- _About this exercise_: Your task is to output the listing exactly, leaving every image out.

##############################

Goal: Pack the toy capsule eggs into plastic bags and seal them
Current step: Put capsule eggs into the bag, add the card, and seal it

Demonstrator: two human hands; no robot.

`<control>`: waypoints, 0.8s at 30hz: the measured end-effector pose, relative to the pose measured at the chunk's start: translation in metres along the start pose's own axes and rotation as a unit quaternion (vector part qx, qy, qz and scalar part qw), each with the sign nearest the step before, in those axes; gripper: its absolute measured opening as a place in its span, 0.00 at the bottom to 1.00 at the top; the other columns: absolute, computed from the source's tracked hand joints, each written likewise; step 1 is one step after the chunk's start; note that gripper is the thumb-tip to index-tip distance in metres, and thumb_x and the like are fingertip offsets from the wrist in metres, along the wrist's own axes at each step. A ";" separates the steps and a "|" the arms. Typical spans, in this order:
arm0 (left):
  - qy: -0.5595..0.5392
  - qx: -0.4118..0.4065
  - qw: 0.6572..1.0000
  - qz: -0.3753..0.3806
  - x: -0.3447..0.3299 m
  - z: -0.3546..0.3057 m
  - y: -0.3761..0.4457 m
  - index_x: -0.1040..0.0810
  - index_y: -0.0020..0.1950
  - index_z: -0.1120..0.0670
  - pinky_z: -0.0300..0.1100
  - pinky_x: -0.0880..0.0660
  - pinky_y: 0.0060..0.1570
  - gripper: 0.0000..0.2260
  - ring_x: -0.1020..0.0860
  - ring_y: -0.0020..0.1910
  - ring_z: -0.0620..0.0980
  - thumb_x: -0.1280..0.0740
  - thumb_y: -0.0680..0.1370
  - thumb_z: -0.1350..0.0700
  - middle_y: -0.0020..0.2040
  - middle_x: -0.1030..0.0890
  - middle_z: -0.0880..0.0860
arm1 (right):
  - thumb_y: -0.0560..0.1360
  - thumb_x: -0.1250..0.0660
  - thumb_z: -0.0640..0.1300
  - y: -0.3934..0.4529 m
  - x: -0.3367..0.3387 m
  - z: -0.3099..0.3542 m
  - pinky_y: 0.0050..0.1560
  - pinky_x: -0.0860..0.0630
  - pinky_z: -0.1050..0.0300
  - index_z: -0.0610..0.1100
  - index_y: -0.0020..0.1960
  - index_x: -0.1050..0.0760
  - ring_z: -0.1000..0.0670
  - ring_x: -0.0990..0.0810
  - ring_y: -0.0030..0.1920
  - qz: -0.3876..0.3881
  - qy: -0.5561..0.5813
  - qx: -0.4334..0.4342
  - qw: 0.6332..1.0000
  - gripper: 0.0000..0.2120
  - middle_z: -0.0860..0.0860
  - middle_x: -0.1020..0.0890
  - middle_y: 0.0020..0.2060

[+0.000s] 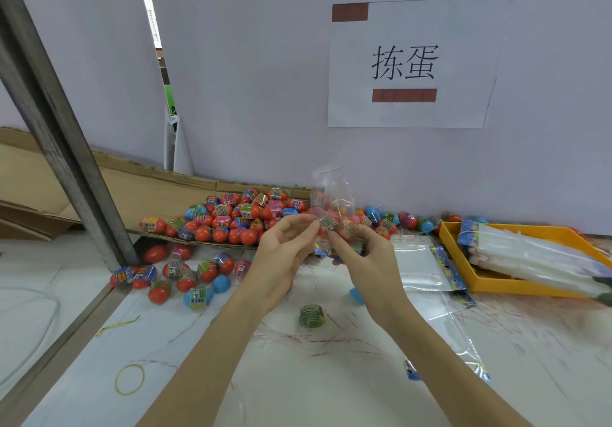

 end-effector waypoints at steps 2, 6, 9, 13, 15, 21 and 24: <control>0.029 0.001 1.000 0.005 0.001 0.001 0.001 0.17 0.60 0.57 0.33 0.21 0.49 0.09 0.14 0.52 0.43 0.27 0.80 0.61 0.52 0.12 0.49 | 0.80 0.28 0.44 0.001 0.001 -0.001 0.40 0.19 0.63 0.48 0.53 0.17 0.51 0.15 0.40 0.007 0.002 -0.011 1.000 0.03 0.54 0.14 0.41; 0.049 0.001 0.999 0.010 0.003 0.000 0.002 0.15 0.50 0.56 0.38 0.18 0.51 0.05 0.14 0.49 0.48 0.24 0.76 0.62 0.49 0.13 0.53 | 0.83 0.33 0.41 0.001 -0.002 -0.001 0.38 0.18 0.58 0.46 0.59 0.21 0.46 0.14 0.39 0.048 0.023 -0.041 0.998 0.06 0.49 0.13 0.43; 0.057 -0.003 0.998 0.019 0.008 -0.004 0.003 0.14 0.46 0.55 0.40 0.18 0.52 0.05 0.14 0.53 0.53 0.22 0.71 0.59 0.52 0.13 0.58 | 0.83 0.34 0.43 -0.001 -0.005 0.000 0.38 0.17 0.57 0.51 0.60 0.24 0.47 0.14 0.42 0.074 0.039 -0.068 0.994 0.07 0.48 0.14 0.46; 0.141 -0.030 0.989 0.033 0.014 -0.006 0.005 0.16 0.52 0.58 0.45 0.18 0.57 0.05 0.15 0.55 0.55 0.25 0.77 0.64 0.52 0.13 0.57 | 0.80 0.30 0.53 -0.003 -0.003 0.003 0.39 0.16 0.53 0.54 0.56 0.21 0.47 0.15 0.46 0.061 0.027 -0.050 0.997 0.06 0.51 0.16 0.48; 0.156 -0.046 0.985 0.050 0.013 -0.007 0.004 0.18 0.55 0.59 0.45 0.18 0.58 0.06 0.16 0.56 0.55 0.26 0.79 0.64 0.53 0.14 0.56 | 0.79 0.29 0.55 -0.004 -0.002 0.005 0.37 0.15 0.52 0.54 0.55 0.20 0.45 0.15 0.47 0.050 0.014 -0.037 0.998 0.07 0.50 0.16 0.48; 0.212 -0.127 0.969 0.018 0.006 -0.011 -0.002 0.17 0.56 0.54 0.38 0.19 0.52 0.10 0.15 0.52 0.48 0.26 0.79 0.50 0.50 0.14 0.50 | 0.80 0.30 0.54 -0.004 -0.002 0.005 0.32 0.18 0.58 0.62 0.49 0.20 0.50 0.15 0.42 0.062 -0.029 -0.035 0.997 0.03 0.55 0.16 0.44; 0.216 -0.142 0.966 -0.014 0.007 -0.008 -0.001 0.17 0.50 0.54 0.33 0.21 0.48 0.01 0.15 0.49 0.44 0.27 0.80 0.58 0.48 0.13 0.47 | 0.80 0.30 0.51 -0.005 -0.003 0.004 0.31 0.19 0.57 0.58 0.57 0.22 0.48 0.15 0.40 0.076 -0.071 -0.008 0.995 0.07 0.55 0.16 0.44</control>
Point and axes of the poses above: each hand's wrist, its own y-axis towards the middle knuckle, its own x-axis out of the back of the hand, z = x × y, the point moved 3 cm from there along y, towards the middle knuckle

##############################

- _The answer_:
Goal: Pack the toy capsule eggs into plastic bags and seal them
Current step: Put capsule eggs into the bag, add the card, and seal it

Demonstrator: two human hands; no robot.

`<control>`: waypoints, 0.8s at 30hz: the measured end-effector pose, relative to the pose measured at the chunk's start: translation in metres along the start pose's own axes and rotation as a unit quaternion (vector part qx, qy, qz and scalar part qw), each with the sign nearest the step before, in those axes; gripper: its absolute measured opening as a place in its span, 0.00 at the bottom to 1.00 at the top; the other columns: absolute, computed from the source's tracked hand joints, each written likewise; step 1 is one step after the chunk's start; note that gripper is the thumb-tip to index-tip distance in metres, and thumb_x and the like are fingertip offsets from the wrist in metres, along the wrist's own axes at each step. A ";" separates the steps and a "|" the arms. Typical spans, in this order:
arm0 (left):
  - qy: -0.5595..0.5392
  - qx: -0.4118..0.4065
  - qw: 0.6572..1.0000
  - qz: -0.3753..0.3806
  - x: -0.3447..0.3299 m
  - z: -0.3546..0.3057 m
  - y: -0.3761..0.4457 m
  - index_x: -0.1040..0.0810
  - index_y: -0.0020..0.1950
  - index_z: -0.1120..0.0670
  - pinky_z: -0.0300..0.1100
  - pinky_x: -0.0880..0.0660
  - pinky_y: 0.0060..0.1570
  - gripper: 0.0000..0.2260
  - ring_x: -0.1020..0.0860
  - ring_y: -0.0020..0.1910
  - ring_z: -0.0620..0.0980
  - thumb_x: -0.1280..0.0740
  - thumb_y: -0.0680..0.1370
  - thumb_z: -0.1350..0.0700
  - middle_y: -0.0020..0.2040
  - middle_x: -0.1030..0.0890
  - middle_z: -0.0880..0.0860
arm1 (right):
  - thumb_y: -0.0560..0.1360
  - thumb_x: -0.1250..0.0660
  - thumb_z: -0.0640..0.1300
  - y: -0.3934..0.4529 m
  - x: -0.3367..0.3387 m
  - z: -0.3099..0.3542 m
  - pinky_y: 0.0050..0.1560
  - pinky_x: -0.0860..0.0630
  - pinky_z: -0.1050..0.0300
  - index_z: -0.0610..0.1100
  - index_y: -0.0020..0.1960
  - index_x: -0.1050..0.0760
  - ring_z: -0.1000..0.0670
  - ring_x: -0.0990..0.0810
  - ring_y: -0.0030..0.1920
  - qz: -0.3876..0.3881
  - qy: -0.5561..0.5813
  - qx: -0.4334..0.4342
  - qw: 0.6332..1.0000
  - gripper: 0.0000..0.2120
  - middle_z: -0.0860..0.0860
  - middle_x: -0.1020..0.0890
  - middle_y: 0.0020..0.2060

[+0.000s] 

 end-effector waypoints at steps 2, 6, 9, 13, 15, 21 and 24: <control>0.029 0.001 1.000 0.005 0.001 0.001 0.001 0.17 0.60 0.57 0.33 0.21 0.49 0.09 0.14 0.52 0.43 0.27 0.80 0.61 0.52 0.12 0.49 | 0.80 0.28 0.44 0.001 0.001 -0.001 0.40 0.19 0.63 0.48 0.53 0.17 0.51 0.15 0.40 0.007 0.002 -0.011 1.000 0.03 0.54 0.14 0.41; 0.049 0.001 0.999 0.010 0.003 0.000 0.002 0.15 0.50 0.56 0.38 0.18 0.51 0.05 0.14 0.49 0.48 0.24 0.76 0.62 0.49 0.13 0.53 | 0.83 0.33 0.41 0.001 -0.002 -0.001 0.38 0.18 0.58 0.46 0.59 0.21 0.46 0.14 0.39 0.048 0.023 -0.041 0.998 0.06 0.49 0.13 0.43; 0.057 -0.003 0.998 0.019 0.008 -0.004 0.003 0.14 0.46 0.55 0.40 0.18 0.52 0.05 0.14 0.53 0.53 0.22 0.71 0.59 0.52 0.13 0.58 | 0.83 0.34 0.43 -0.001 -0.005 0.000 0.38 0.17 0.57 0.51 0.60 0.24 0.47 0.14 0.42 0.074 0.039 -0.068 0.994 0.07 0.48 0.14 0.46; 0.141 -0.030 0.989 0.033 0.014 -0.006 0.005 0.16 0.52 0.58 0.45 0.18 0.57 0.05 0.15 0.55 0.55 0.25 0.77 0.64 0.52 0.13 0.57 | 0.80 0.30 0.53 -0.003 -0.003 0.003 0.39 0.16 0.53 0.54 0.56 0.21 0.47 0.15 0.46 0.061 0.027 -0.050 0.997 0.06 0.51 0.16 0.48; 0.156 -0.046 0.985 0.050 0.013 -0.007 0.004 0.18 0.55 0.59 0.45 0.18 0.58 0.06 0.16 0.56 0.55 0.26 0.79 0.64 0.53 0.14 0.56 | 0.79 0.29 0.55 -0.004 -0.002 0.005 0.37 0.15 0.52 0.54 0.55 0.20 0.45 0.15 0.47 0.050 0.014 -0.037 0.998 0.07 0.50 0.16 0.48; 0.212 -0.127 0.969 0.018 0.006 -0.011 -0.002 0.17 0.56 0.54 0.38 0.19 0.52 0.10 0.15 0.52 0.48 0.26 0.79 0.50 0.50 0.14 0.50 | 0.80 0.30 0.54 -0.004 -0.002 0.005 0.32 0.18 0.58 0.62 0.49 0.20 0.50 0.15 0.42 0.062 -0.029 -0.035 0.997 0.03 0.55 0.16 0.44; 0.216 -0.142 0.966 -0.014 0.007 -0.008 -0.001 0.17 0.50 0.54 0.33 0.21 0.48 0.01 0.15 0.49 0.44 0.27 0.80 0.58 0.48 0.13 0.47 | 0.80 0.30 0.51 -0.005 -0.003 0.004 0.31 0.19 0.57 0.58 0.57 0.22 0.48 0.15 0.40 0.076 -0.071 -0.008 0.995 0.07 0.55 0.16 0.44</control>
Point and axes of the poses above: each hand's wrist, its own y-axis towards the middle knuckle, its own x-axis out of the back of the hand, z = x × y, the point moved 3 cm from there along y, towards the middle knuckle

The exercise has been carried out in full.